Mudar é difícil”

Por mais que a gente já tenha visto muitas temporadas com ex participantes que nunca venceram, o tema Second Chance nunca foi tão presente e a necessidade de crescer nunca foi tão urgente. Num episódio ainda melhor do que a já excelente premiere, tivemos uma grande reviravolta que caiu como uma bomba e um verdadeiro desfile de erros que já foram cometidos. Por enquanto, Jeff Varner e Abi seguem como protagonistas da temporada, mas a nossa querida brasileira vem cometendo os mesmos erros da sua primeira participação e arrisco dizer que faz um jogo ainda pior do que aquele feito em Philippines. A cada confusão causada, Abi Maria, talvez, fique mais perto da final, uma vez que ela está inserida num contexto em que está aberta a caça aos bons jogadores, mas acredito que suas chances de vencer já são minúsculas e menores do que há 6 temporadas atrás. Por mais que ela tenha causado muito com RC, não me lembro dela ter sido tão agressiva e paranóica nos primeiros dias nas Filipinas e não sei se ela realmente é capaz de crescer como jogadora e mudar o seu estilo, que pode e deve prejudica-la num possível Final Tribal Council.

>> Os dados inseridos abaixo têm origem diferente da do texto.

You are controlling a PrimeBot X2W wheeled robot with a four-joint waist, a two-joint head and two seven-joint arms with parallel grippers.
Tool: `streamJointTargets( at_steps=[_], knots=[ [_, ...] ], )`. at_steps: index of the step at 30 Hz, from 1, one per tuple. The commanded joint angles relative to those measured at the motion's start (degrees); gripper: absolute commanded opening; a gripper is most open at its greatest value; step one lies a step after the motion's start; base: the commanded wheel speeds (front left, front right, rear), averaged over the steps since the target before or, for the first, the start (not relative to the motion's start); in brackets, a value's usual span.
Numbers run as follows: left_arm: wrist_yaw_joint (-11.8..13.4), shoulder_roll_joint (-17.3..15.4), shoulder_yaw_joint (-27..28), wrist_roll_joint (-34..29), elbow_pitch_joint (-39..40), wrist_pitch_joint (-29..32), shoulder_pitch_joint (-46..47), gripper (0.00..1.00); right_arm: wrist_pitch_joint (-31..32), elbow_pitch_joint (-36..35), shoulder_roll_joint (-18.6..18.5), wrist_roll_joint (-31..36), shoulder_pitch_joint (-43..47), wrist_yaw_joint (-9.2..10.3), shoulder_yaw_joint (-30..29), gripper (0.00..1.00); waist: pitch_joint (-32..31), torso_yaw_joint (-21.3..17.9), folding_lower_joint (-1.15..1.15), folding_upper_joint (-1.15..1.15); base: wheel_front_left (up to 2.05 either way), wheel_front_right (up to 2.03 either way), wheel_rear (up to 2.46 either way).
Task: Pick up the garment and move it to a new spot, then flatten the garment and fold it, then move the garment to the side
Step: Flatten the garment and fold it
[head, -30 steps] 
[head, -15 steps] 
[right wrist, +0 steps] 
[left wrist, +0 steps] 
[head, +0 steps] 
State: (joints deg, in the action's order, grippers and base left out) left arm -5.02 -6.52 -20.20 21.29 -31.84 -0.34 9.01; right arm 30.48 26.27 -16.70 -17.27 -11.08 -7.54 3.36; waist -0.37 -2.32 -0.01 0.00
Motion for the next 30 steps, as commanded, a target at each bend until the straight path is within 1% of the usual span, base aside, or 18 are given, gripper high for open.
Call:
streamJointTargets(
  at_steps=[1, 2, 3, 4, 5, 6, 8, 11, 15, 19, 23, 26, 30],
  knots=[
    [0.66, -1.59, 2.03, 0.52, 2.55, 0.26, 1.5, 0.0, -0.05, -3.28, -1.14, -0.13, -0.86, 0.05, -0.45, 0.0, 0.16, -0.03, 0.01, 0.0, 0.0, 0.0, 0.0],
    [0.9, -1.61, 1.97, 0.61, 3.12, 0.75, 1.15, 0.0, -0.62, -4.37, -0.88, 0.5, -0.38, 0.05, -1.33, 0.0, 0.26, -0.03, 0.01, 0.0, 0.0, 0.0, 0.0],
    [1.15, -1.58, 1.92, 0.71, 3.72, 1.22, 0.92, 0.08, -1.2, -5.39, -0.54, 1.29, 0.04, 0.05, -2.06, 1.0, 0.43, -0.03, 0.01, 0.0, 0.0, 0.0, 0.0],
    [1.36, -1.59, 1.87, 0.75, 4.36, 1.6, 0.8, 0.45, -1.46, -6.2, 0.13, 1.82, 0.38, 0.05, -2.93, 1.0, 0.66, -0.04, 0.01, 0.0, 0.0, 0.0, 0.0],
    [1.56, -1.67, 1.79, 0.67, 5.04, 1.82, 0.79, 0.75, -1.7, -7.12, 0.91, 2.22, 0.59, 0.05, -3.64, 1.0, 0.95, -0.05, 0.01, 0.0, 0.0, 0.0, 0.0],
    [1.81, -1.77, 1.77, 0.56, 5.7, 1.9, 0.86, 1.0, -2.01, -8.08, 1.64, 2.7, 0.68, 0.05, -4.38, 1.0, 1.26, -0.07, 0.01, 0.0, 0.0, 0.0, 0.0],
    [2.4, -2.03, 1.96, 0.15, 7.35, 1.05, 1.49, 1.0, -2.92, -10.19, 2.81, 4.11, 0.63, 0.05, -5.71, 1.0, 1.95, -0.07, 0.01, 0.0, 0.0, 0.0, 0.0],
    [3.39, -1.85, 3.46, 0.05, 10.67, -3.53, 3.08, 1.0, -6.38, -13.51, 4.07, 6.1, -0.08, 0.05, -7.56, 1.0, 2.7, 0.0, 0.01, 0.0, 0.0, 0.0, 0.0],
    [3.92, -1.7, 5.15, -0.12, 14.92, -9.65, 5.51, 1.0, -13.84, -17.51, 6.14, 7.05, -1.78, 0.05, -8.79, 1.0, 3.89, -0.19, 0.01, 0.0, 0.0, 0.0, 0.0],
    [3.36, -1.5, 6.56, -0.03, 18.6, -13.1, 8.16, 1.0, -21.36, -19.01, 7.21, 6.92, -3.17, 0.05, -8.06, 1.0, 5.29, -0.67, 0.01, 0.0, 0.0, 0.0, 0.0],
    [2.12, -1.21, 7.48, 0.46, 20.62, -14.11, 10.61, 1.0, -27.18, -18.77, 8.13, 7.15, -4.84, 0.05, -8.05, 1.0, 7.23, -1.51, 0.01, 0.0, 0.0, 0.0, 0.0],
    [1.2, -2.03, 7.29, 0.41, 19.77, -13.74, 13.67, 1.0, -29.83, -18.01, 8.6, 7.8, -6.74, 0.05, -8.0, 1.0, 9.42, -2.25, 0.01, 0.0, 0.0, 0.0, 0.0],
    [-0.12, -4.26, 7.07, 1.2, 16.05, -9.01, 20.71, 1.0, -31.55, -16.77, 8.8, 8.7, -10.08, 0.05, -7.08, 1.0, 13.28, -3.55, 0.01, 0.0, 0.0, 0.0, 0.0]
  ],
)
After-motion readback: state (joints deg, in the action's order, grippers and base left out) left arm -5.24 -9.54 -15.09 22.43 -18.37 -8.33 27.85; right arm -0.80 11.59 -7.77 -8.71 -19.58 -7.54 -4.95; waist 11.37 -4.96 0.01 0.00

Vamos erguer as mãos para o céu e agradecer muito aos deuses de Survivor, porque, se formos analisar, Abi contou com muita sorte por estar numa tribo que só conheceu o Tribal Council na merge na sua primeira participação. Caso contrário ela muito provavelmente teria saído no começo e nem seria chamada para ser votada pelos fãs. A brasileira é a típica participante que sai no começo do jogo numa temporada normal, como J’tia em Cagayan por exemplo, mas o sucesso da sua tribo mudou lhe deu a oportunidade de cravar o seu nome na história do reality. Dessa vez, visivelmente melhor fisicamente, Abi já não se encontra numa tribo tão triunfante, mas as regras são outras. Enquanto numa temporada comum saem primeiro os fracos e causadores de confusão, num All-Stars quem vai para casa mais cedo são as maiores ameaças e aqueles que se destacaram positivamente na primeira vez. Tina, Rudy, Richard Hatch, Colby, Ethan, Stephenie Lagrossa, Cirie e Boston Rob são bons exemplos de ótimos jogadores que foram prejudicados pelo seu sucesso anterior e saíram precocemente numa segunda ou terceira tentativa. Em duas eliminações, Vytas e Shirin, Second Chance já prova que conhecer o jogo e ser famoso pelo lado estratégico não está na moda em Camboja. Assim, Abi, justamente por não ser tão boa no jogo como é para a televisão, vai ganhando um passe livre para fazer o que quiser sem ser eliminada. Se Second Chance fosse uma temporada normal, Abi teria sido eliminada logo de cara, mas não estamos falando de uma temporada normal e sim de uma muito especial. Não me levem a mal, Abi é a minha torcida principal junto com Wentworth, mas procuro expor as falhas (que são enormes) no jogo de todos, inclusive daqueles para quem eu torço. Abi é a novela brasileira (talvez A Favorita seja o título que melhor exprime o que ela é para nós), mas, apesar de divertir muita gente, continua sendo apenas uma novela.

Usando Abi como desculpa, Varner tomou conta do jogo e definiu os dois primeiros eliminados, mostrando que não está para a brincadeira e se tornando o vilão da temporada. Desde suas entrevistas pré-game, Jeff Varner já mostrava uma grande vontade de eliminar Spencer e os jogadores mais novos, mas ao invés de adotar logo de cara esta linha, ele resolveu tirar Vytas, outra grande ameaça estratégica, manter Abi e só tomar conta do jogo num segundo momento. Um verdadeiro truque de mestre. É importante lembrar que, mesmo em Australian Outback, ele já mostrava ser muito afiado no lado estratégico, mas Varner vem surpreendendo com um jogo muito agressivo desde o início, algo que lembra Tony em Cagayan e era mais ou menos o que eu esperava de Penner em Philippines. Tudo o que Varner fez até agora beirou a genialidade, mas não sei até que ponto ele vai conseguir manter o controle de tudo, especialmente numa temporada que já nos presenteou com tantas reviravoltas. A verdade é que o seu jogo lembra e muito o jogo de JT em Heroes Vs. Villains, alguém que flipava toda semana, conseguiu manter seus aliados, mas caiu no overplay. Além de correr o risco de sair de forma bombástica e humilhante, Varner precisa ter muito cuidado para não perder seus aliados, uma vez que em 6 dias no jogo ele já mostrou para todos que não é confiável e acredito que até Woo tenha percebido. Tirar as maiores ameaças é lindo na teoria, porém fazendo isto Varner pode acabar se isolando numa aliança que de ameaçador só resta ele.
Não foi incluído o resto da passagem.